↓

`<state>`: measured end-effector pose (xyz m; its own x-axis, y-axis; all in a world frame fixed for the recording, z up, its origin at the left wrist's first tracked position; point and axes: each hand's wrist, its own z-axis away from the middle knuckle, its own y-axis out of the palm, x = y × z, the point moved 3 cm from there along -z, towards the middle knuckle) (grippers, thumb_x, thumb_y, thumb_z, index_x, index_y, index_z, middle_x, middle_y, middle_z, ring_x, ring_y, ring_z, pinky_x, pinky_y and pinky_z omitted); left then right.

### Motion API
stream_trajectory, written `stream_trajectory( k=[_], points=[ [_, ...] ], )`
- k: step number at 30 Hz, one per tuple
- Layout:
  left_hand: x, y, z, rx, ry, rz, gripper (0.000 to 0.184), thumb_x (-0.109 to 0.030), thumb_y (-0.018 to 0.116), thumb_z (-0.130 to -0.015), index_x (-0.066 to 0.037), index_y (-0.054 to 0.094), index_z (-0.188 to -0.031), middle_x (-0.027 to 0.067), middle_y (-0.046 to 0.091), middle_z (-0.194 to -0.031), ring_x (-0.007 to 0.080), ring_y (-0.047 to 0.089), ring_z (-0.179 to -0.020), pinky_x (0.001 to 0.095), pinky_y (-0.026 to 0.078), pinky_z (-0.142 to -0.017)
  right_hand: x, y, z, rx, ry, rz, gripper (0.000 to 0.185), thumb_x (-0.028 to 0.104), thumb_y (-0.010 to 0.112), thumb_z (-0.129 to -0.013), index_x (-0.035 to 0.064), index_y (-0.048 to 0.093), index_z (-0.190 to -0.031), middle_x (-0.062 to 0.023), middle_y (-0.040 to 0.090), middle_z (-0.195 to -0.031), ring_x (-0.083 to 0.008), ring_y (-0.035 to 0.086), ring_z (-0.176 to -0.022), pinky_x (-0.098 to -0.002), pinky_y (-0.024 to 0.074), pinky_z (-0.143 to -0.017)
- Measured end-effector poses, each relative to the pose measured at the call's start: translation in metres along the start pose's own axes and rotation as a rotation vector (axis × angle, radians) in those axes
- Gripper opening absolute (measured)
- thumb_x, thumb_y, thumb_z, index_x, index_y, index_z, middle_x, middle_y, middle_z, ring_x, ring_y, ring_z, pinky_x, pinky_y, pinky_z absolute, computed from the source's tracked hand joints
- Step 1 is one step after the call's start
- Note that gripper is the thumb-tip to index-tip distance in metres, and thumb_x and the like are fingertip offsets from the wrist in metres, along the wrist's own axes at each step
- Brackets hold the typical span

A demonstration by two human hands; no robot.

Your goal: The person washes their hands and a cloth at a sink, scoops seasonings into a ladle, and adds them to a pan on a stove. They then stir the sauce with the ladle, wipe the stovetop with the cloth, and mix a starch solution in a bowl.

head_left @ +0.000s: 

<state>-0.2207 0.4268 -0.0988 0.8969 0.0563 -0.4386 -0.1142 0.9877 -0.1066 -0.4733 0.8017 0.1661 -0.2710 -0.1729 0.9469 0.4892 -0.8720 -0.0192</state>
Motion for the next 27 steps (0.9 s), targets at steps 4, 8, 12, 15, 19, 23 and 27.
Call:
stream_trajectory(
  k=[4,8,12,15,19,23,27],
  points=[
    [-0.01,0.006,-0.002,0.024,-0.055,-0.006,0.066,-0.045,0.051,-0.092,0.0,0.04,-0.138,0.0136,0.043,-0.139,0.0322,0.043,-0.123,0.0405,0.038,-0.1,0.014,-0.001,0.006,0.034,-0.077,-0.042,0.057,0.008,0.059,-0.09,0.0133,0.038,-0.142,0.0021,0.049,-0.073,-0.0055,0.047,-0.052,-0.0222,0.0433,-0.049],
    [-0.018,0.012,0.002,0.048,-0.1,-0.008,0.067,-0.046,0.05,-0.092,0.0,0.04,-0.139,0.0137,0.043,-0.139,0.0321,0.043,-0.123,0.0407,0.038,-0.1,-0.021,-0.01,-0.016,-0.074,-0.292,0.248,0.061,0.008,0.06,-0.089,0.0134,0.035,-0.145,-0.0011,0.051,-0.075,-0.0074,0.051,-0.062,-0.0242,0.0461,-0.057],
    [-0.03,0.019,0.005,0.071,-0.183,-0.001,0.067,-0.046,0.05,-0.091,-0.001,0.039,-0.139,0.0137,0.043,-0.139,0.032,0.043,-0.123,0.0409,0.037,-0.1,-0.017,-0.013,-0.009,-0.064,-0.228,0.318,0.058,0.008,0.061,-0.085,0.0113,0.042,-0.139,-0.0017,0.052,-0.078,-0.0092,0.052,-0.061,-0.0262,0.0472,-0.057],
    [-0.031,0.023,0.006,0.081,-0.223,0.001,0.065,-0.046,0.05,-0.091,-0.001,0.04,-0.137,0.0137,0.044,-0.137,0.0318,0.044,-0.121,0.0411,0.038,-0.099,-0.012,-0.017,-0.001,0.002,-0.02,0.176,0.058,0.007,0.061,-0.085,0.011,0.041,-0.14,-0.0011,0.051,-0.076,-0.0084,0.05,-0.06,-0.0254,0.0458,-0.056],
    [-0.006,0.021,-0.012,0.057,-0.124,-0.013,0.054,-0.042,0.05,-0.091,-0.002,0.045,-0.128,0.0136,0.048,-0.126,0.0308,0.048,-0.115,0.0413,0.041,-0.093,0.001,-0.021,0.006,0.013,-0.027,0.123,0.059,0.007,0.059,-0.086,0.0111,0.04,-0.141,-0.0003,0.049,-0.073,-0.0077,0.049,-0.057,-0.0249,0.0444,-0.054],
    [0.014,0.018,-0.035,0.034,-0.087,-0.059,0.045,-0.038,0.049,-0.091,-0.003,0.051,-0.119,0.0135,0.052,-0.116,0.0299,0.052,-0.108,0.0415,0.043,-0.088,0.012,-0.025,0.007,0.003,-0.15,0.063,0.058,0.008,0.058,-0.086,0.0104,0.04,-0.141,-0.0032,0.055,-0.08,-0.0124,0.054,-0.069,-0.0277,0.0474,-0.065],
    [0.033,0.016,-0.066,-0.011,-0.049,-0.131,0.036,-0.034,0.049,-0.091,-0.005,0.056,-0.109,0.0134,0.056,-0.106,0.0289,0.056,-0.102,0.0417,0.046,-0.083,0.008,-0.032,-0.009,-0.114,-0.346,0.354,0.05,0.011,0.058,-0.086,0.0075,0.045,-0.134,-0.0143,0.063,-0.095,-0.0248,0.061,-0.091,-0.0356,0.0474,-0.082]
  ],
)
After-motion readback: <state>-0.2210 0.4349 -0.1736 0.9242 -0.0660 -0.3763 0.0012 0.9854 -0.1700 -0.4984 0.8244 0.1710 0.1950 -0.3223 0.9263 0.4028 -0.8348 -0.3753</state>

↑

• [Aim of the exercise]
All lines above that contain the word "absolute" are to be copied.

• [Result for this exercise]
- Gripper opening absolute (measured)
- thumb_x, thumb_y, thumb_z, index_x, index_y, index_z, middle_x, middle_y, middle_z, ring_x, ring_y, ring_z, pinky_x, pinky_y, pinky_z absolute, computed from the source's tracked hand joints

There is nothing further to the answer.